In Utah, authorities destroyed over 200 rape kits to reduce their own backlog. And North Carolina police destroyed more than 1000.

When Detroit finally started testing their backlogged rape kits, the results revealed 817 serial rapists, meaning there are likely 29,000 serial rapists across the country who haven’t been caught because of the rape kit backlog.

How did this problem get so out of control? One reason is that technology is much more advanced now than when some of the kits were first collected. In the case of some older kits, it may be that detectives couldn’t gather meaningful evidence with the technology available at the time, but they may be able to now.

“Ten or 15 years ago the DNA technology wasn’t in the same place it is today” Becca O’Connor, vice president for public policy at the Rape Abuse & Incest National Network (RAINN), told NPR, ”We now are able to pull much more out of a rape kit through DNA testing than we have been able to in the past.”

Another reason is our attitudes toward rape. Unfortunately, we still live in a culture that excuses rape, but a few decades ago the laws and perceptions regarding sexual assault were even worse.

The mentality surrounding rape made rape kits easy to ignore, especially since there were no federal regulations for testing them. Not only could states or jurisdictions make up their own guidelines, individual detectives could decide what to do with a kit.

Racism is another problem.

“Eighty-six percent of our victims in these untested kits are people of color. You’re not going to find too many blond-haired, blue eyed white women,” Wayne County Prosecutor Kym Worthy told the Detroit Free Press, “Because their kits are treated differently, their cases are solved.”
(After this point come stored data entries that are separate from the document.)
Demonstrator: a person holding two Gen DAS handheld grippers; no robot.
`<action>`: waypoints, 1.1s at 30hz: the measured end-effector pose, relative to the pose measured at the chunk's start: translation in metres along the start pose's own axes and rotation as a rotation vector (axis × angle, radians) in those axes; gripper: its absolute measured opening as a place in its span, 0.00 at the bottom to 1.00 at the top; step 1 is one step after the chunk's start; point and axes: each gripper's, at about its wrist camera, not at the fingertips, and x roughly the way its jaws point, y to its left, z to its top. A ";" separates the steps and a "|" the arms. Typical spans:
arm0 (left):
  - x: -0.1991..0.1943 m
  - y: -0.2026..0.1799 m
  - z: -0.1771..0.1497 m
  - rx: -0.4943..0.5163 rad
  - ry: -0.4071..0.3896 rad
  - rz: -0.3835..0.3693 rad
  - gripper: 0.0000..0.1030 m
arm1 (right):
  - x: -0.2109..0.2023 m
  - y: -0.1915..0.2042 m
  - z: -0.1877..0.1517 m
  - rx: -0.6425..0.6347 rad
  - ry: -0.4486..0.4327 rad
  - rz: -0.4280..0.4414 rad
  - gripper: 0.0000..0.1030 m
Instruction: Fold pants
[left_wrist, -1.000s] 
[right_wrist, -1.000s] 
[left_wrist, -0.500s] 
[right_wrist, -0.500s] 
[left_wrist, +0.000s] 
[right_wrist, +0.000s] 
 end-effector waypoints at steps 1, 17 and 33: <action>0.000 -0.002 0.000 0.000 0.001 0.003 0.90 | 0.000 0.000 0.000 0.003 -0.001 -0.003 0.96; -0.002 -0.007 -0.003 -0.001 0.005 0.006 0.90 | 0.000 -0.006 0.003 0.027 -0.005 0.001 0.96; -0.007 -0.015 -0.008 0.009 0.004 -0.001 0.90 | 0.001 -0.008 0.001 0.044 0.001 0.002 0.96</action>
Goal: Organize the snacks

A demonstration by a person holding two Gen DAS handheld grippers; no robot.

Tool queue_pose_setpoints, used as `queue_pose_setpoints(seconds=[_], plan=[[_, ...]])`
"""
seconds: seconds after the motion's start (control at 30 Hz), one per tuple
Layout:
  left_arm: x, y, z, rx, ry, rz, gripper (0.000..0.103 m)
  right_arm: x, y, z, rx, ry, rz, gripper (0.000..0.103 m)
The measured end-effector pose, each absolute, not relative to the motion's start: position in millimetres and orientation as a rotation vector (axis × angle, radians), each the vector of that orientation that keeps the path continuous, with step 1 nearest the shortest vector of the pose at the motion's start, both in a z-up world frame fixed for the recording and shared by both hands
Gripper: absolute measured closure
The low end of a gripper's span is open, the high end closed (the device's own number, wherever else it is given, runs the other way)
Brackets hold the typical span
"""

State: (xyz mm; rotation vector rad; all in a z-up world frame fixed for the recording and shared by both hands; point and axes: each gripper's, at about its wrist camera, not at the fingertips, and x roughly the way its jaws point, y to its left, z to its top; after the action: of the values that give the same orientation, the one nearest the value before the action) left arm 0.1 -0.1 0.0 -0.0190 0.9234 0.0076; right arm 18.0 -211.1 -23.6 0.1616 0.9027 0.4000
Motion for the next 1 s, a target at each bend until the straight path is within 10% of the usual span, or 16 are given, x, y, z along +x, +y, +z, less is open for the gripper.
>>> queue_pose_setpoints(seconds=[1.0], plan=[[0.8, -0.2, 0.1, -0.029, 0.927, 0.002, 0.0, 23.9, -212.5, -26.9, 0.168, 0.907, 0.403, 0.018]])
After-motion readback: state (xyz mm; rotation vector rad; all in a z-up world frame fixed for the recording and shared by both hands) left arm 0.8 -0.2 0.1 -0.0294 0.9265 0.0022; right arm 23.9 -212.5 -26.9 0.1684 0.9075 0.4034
Now, because of a combination of these factors, many jurisdictions simply don’t have the resources to wade through all their untested kits, so they continue to sit on a shelf. Each kit can cost $400 to $1,200 to test, which can add up to a huge expense for cities, like Detroit, with thousands of kits left to test.

Laws regarding the testing and tracking of rape kits are changing across the country and federal grants have been allocated to alleviate the financial burden of testing. Still, that’s little comfort to the hundreds of thousands of victims waiting for justice.

Take Action

In 2015, 15-year-old Alexis S. was raped in Alabama. Her rape kit is still untested. Tell the state of Alabama that this is inexcusable, and sign her Care2 petition demanding that state law enforcement test all rape kits.

Photo Credit: Thinkstock

104 comments

joan silaco
joan silaco2 months ago

Thank Mariska Hargitay and VP Joe Biden for bringing it to the attention and in the forefront.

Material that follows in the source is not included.